**Try it**
Could you transcribe exactly the lines below, from the line with "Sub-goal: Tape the" through the line with "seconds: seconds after", and nothing else, leaving out the pictures?

**Supplied data**

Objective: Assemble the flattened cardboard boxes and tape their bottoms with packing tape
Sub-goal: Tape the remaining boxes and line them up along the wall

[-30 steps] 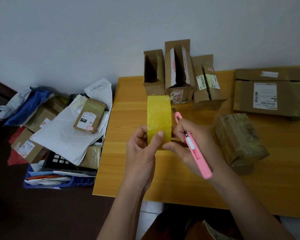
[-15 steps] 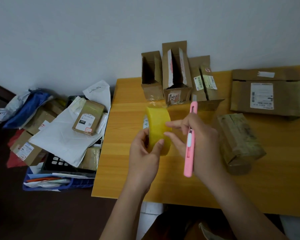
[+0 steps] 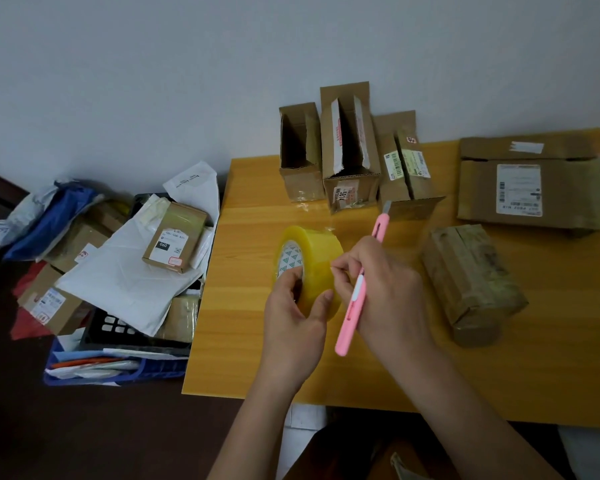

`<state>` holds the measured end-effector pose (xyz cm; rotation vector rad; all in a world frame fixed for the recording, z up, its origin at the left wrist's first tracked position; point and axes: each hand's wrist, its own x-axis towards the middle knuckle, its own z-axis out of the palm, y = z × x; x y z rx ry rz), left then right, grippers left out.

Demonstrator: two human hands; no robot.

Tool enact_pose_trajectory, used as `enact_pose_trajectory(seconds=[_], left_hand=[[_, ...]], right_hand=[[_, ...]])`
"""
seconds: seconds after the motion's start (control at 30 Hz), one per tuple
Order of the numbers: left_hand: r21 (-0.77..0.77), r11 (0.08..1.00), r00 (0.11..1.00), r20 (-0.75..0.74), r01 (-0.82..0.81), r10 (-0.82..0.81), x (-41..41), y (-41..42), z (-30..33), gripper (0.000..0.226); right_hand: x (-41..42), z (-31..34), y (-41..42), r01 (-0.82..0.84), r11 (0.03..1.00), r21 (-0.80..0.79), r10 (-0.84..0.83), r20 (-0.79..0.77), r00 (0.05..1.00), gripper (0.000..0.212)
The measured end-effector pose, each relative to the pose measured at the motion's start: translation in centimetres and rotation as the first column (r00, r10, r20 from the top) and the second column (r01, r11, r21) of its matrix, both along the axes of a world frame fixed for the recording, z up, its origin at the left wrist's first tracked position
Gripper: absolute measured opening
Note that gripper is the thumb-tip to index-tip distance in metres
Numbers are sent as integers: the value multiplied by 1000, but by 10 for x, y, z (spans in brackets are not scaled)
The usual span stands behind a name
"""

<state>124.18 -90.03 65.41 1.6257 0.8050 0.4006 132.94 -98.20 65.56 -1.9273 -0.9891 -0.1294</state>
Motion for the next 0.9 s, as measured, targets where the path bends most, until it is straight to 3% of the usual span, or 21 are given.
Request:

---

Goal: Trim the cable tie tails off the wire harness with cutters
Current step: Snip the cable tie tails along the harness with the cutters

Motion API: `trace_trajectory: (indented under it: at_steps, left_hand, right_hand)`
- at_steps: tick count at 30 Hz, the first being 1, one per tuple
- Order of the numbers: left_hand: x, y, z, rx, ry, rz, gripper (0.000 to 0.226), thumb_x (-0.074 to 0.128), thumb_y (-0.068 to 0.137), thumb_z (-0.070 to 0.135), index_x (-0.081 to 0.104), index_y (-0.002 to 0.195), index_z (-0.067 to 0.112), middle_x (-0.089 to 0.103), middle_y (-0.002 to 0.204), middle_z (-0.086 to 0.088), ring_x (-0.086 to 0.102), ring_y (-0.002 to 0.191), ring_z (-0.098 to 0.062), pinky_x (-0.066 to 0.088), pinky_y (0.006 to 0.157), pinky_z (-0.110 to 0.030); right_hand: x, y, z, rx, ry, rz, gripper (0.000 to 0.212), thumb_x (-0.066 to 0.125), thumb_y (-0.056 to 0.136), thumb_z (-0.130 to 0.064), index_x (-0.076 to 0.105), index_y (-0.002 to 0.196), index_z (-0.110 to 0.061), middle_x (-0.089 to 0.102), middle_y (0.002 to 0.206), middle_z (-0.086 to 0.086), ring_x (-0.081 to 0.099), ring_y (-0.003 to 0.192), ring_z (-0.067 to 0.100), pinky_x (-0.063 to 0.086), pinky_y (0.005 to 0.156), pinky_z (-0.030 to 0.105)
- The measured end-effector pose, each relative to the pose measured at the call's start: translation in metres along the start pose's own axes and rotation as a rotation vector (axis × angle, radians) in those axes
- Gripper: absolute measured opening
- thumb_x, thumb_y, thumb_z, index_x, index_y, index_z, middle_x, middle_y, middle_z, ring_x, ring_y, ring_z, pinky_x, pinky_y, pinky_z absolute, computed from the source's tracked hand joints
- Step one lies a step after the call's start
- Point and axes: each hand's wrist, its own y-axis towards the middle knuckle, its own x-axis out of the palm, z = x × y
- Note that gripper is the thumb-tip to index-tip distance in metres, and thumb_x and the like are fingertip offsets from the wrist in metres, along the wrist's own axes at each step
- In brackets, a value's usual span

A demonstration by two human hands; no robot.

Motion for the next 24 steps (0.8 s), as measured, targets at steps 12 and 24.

**Output below**
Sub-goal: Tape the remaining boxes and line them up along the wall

[-30 steps] 
[-15 steps] 
[+0 steps] 

`<state>` holds the measured end-effector pose (xyz cm; rotation vector rad; all in a world frame fixed for the recording, z up, its origin at the left wrist's first tracked position; point and axes: each hand's wrist, its own x-axis towards the middle knuckle, its own z-axis out of the palm, y = z × x; x y z rx ry rz), left then right, grippers left out.

Demonstrator: two human hands; no robot.

Tool enact_pose_trajectory, used as `enact_pose_trajectory(seconds=[_], left_hand=[[_, ...]], right_hand=[[_, ...]])`
"""
seconds: seconds after the motion's start (control at 30 Hz), one per tuple

With the answer given, the exercise is closed.